Please reproduce the listing in full, exactly as given.

══════

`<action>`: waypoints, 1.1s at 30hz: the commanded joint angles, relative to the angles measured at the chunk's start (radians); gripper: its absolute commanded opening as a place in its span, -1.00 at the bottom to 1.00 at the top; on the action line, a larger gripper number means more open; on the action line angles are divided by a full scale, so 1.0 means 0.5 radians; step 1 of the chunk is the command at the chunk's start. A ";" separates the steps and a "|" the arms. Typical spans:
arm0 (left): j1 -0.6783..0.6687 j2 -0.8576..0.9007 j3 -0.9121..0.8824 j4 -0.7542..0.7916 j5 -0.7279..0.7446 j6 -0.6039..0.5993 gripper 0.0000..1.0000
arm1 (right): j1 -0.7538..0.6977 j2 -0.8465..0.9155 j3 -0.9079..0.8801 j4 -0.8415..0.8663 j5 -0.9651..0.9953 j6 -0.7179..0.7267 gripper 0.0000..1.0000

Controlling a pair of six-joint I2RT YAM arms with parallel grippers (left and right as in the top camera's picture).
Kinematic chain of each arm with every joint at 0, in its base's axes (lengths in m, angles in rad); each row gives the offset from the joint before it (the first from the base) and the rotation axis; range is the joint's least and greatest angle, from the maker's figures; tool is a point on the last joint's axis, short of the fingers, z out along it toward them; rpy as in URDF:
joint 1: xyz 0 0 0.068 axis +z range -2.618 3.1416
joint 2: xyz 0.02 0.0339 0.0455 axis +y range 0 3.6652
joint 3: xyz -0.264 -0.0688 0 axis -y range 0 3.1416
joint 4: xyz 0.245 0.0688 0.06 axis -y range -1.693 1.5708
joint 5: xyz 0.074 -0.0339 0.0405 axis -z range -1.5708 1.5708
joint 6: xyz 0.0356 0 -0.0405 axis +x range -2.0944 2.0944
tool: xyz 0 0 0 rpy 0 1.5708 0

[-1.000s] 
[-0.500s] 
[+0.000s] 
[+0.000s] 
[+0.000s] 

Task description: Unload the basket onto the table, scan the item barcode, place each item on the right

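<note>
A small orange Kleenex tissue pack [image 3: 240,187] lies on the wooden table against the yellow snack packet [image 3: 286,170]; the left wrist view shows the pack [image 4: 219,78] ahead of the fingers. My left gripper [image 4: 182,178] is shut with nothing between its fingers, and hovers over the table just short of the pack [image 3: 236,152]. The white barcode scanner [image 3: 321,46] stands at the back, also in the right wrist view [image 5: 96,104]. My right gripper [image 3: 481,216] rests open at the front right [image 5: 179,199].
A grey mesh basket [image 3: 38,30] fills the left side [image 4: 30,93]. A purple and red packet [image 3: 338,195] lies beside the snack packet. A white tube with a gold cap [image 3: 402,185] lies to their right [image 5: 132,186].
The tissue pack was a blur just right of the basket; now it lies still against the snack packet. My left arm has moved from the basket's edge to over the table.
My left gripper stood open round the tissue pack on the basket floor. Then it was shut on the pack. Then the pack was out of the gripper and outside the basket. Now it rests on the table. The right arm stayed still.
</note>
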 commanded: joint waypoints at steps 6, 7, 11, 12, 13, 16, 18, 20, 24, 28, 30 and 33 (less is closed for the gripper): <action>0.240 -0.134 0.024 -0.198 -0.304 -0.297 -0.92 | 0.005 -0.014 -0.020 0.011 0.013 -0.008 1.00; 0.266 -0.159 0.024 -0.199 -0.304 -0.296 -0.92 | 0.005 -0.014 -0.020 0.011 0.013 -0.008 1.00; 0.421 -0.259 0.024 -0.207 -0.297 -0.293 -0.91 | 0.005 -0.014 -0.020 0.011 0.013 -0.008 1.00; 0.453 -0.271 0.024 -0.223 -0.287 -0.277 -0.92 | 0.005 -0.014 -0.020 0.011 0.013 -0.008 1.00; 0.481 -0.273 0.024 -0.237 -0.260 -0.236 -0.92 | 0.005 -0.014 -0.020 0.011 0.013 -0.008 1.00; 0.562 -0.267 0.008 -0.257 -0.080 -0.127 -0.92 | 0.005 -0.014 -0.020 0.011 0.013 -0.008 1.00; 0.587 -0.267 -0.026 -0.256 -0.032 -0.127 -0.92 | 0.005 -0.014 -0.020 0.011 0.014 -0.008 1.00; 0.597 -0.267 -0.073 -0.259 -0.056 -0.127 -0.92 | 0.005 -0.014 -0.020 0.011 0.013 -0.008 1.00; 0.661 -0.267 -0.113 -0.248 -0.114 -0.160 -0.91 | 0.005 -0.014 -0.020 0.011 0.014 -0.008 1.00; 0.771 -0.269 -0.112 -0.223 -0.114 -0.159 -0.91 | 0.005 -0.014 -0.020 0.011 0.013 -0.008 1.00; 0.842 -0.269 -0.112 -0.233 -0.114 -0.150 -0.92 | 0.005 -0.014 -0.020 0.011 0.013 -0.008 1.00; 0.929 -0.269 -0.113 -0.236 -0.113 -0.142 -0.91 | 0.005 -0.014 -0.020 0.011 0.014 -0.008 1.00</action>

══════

EXPECTED ANSWER:
`<action>`: waypoints, 1.1s at 30hz: the commanded joint angles, relative to the angles measured at the chunk's start (radians); gripper: its absolute commanded opening as a place in its span, -1.00 at the bottom to 1.00 at the top; on the action line, a larger gripper number means more open; on the action line angles are divided by a full scale, so 1.0 means 0.5 radians; step 1 of the chunk is the command at the chunk's start. A ";" separates the steps and a "|" the arms. Typical spans:
arm0 (left): j1 -0.6783..0.6687 j2 -0.8576..0.9007 j3 -0.9121..0.8824 j4 -0.7542..0.7916 j5 -0.7279..0.7446 j6 -0.6039..0.5993 gripper 0.0000..1.0000
arm1 (right): j1 -0.7538..0.6977 j2 -0.8465..0.9155 j3 -0.9079..0.8801 j4 -0.8415..0.8663 j5 -0.9651..0.9953 j6 -0.7179..0.7267 gripper 0.0000..1.0000

Controlling a pair of six-joint I2RT YAM arms with parallel grippers (left and right as in the top camera's picture).
Kinematic chain of each arm with every joint at 0, in its base's axes (lengths in m, angles in rad); each row gives the offset from the joint before it (the first from the base) and the rotation axis; range is the joint's least and greatest angle, from the maker's figures; tool is a point on the last joint's axis, short of the fingers, z out along it toward them; rpy as in URDF:
joint 1: xyz 0 0 0.068 axis +z range -2.618 3.1416
joint 2: xyz 0.02 0.0339 0.0455 axis +y range 0 3.6652
joint 3: xyz -0.264 -0.0688 0 axis -y range 0 3.1416
joint 4: xyz 0.245 0.0688 0.06 axis -y range -1.693 1.5708
joint 5: xyz 0.074 -0.0339 0.0405 axis -z range -1.5708 1.5708
joint 6: xyz 0.0356 0 -0.0405 axis +x range -2.0944 2.0944
tool: xyz 0 0 0 rpy 0 1.5708 0

[-1.000s] 
[-0.500s] 
[+0.000s] 
[+0.000s] 
[+0.000s] 

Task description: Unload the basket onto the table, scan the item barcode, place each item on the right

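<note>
A small orange Kleenex tissue pack [image 3: 240,187] lies on the wooden table against the yellow snack packet [image 3: 286,170]; the left wrist view shows the pack [image 4: 219,78] ahead of the fingers. My left gripper [image 4: 182,178] is shut with nothing between its fingers, and hovers over the table just short of the pack [image 3: 236,152]. The white barcode scanner [image 3: 321,46] stands at the back, also in the right wrist view [image 5: 96,104]. My right gripper [image 3: 481,216] rests open at the front right [image 5: 179,199].
A grey mesh basket [image 3: 38,30] fills the left side [image 4: 30,93]. A purple and red packet [image 3: 338,195] lies beside the snack packet. A white tube with a gold cap [image 3: 402,185] lies to their right [image 5: 132,186].
The tissue pack was a blur just right of the basket; now it lies still against the snack packet. My left arm has moved from the basket's edge to over the table.
My left gripper stood open round the tissue pack on the basket floor. Then it was shut on the pack. Then the pack was out of the gripper and outside the basket. Now it rests on the table. The right arm stayed still.
</note>
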 commanded: joint waypoints at steps 6, 7, 11, 12, 13, 16, 18, 20, 24, 28, 30 and 33 (less is closed for the gripper): <action>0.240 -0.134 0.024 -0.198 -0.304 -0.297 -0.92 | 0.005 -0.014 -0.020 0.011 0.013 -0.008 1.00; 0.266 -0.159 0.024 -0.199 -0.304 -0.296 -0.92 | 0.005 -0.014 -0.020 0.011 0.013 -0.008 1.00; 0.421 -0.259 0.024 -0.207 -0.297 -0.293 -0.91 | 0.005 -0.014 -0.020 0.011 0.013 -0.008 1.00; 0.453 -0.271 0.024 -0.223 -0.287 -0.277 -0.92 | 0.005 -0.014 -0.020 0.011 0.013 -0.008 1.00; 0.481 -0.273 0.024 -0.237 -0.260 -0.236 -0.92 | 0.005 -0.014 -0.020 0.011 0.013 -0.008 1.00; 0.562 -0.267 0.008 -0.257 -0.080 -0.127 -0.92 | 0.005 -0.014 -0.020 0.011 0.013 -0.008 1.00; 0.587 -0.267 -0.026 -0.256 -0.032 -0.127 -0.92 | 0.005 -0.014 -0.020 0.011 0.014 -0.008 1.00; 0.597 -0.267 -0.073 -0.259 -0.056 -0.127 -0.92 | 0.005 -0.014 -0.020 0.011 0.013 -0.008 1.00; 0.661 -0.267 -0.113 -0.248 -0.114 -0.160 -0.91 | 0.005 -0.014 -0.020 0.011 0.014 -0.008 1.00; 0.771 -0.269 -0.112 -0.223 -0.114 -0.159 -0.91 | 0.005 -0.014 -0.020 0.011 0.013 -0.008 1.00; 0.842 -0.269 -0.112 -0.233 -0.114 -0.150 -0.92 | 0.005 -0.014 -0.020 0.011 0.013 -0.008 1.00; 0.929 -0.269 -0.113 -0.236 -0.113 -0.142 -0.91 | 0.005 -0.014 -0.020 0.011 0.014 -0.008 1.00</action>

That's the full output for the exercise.